Craig A. Pridemore (born March 13, 1961) is an American politician. He is a former Democratic member of the Washington State Senate, representing the 49th district from 2005 until his retirement in 2013. He was a candidate for Washington State Auditor in 2012. He was a candidate for the United States House of Representatives for Washington's 3rd congressional district in the 2010 election to succeed retiring Congressman Brian Baird. He dropped out of the race before the Primary Election, which was won by Jaime Herrera Beutler.

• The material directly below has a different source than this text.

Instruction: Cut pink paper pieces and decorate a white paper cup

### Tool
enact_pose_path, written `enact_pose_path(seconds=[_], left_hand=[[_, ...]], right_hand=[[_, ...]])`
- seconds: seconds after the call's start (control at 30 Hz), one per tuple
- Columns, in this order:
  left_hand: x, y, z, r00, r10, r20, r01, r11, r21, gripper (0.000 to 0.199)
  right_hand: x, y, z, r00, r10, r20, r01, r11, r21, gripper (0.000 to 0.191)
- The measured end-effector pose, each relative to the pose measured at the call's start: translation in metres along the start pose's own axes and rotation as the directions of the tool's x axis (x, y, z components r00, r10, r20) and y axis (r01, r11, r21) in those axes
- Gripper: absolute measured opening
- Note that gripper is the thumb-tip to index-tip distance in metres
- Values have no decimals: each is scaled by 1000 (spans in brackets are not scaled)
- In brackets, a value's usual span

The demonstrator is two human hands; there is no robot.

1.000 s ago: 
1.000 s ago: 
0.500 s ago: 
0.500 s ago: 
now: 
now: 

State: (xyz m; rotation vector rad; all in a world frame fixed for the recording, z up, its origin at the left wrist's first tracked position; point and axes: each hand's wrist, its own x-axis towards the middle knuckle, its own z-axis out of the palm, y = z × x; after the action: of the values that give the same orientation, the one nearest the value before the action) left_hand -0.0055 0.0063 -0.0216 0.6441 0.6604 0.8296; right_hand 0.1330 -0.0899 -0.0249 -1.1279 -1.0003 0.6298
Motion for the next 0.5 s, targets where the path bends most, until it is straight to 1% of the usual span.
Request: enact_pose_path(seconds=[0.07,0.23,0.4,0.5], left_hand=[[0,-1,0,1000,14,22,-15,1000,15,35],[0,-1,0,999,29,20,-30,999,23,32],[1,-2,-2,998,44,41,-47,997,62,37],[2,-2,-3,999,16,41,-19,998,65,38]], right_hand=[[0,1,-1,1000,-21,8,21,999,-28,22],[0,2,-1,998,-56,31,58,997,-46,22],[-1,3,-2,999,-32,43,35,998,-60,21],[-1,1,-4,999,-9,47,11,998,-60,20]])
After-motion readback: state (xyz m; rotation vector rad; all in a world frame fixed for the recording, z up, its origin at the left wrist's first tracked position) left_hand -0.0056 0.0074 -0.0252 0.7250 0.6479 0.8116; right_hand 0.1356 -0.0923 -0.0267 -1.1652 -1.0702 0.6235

Pridemore ran for the Board of Clark County Commissioners, District 3, in 2014, but he lost to Jeanne E. Stewart.

==Background==

He is an active duty veteran of the United States Army, serving in the military intelligence field from 1983 to 1987. He was highly decorated for peacetime, earning the Army Commendation Medal, 1st Oak Leaf Cluster, 3rd Oak Leaf Cluster, and the Army Achievement Medal. In 1986, he was named Sergeant of the Year at Fort Monmouth, New Jersey.

==Elected office==
In 2004, Pridemore was elected to the Washington State Senate to represent the 49th legislative district as a Democrat. He served on the Joint Legislative Audit and Review Committee, Economic & Revenue Forecast Council, and chaired the Select Committee on Pension Policy during his time in the Washington State Senate. Prior to being elected to the Senate, he served as Clark County Commissioner from 1998 to 2004. Prior to being elected Clark County Commissioner, Sen. Pridemore served as finance manager and analyst for the county's departments of Public Works and Community Development. From 1990 to 1992, he was firm administrator for the 19th largest certified public accounting firm in Los Angeles.

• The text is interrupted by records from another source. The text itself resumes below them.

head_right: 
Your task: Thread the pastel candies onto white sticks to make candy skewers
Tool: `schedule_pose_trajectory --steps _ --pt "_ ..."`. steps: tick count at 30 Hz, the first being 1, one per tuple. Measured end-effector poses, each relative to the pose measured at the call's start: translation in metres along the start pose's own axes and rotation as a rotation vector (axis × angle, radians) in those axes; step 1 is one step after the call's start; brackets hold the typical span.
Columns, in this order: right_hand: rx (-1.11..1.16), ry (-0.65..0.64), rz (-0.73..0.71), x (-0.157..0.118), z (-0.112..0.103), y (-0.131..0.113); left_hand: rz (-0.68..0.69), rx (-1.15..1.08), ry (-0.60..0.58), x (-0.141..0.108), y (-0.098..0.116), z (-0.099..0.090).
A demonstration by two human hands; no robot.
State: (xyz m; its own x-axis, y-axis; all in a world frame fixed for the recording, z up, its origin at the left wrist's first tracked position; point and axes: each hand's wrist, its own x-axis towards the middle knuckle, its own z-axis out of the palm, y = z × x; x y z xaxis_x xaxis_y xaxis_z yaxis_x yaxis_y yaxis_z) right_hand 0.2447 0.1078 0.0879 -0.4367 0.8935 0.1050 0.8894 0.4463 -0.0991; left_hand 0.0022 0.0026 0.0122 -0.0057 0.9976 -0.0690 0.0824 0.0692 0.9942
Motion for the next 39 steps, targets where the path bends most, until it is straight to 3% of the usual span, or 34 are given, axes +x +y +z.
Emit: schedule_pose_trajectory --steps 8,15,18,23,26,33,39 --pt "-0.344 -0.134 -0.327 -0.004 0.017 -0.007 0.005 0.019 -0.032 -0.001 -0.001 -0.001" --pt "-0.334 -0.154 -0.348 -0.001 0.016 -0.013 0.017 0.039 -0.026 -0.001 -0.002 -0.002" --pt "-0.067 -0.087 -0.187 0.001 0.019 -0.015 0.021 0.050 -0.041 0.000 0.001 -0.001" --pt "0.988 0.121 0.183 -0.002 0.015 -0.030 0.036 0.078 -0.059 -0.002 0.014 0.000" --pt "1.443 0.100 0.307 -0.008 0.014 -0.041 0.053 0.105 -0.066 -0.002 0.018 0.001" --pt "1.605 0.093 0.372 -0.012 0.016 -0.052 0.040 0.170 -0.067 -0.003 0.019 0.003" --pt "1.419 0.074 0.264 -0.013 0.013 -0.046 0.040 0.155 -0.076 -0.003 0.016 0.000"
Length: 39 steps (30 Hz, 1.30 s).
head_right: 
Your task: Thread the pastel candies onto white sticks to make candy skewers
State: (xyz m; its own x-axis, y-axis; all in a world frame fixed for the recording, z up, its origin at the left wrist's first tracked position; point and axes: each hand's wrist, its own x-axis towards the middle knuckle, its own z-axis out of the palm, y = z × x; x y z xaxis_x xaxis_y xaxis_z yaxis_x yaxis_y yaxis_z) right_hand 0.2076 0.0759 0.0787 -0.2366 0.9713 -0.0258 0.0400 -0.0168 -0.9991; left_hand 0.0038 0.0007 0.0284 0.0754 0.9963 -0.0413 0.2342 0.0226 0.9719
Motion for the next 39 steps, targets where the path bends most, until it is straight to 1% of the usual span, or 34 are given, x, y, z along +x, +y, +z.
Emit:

==Awards and recognition==
Pridemore is a recipient of the 2008 Fuse "Sizzle" Award "for courageous and principled leadership based on the progressive values that make our country great." Fuse, a Washington-based online advocacy group, recognized Sen. Pridemore for his central role in the passage of the Working Families Tax Credit, as well as for his dedication to conservation issues.

Other honors include:
- Recipient of the Clark County Developmental Disabilities Advisory Board's Dennis Campbell Outstanding Service Award; October 2007
- Honored by the Washington School Nutrition Association for strengthening Washington's school breakfast programs in the 2006 legislative session
- 2006 Washington Conservation Voters Legislator of the Year
- Clark County Youth House Community Inspiration Award, May 2006
- 2006 Outstanding Legislator, Children's Alliance
- Fort Monmouth Sergeant of the Year, US Army, 1986
- Army Commendation Medal
- Army Achievement Medal.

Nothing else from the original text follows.